[Exercise requirements]
Every line below between the one holding "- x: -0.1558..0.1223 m" and the one holding "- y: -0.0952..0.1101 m", inclusive, should be copied exactly, and no other line.
──────── Collected data
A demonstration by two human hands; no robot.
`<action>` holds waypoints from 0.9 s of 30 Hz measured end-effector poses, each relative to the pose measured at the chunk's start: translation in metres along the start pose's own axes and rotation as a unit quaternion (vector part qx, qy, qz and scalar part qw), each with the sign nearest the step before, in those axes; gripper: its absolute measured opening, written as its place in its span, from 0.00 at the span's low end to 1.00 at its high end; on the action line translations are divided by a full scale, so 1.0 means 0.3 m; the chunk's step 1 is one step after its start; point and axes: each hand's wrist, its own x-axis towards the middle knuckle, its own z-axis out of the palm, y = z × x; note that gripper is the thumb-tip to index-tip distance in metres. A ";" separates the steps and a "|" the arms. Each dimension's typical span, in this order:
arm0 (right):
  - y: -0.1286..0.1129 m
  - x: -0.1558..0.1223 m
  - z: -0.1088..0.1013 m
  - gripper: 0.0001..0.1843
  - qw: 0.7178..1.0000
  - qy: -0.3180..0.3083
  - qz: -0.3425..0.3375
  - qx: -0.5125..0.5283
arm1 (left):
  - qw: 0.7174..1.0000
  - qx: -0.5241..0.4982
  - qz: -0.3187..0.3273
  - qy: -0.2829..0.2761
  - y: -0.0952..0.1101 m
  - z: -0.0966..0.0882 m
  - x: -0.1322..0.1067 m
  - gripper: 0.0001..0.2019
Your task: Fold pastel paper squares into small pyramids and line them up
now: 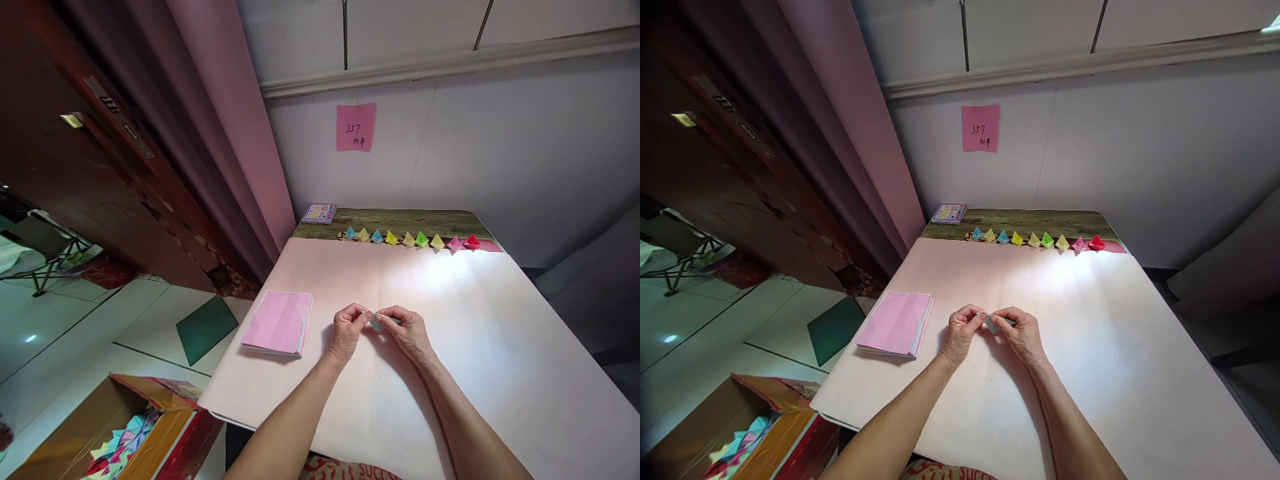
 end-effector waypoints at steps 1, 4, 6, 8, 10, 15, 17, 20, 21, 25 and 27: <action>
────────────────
[Answer section]
  - x: -0.1558..0.1223 m
  - z: -0.1088..0.1013 m
  - gripper: 0.0001..0.1843
  - qw: 0.7178..1.0000
  - qy: -0.3180..0.3083
  - qz: -0.3425..0.3375
  - qx: -0.5125..0.5283
arm1 (left):
  - qw: 0.7174..1.0000
  - qx: -0.5241..0.4982
  - qz: -0.3187..0.3273
  - qy: -0.2829..0.2761
  - y: -0.0952..0.1101 m

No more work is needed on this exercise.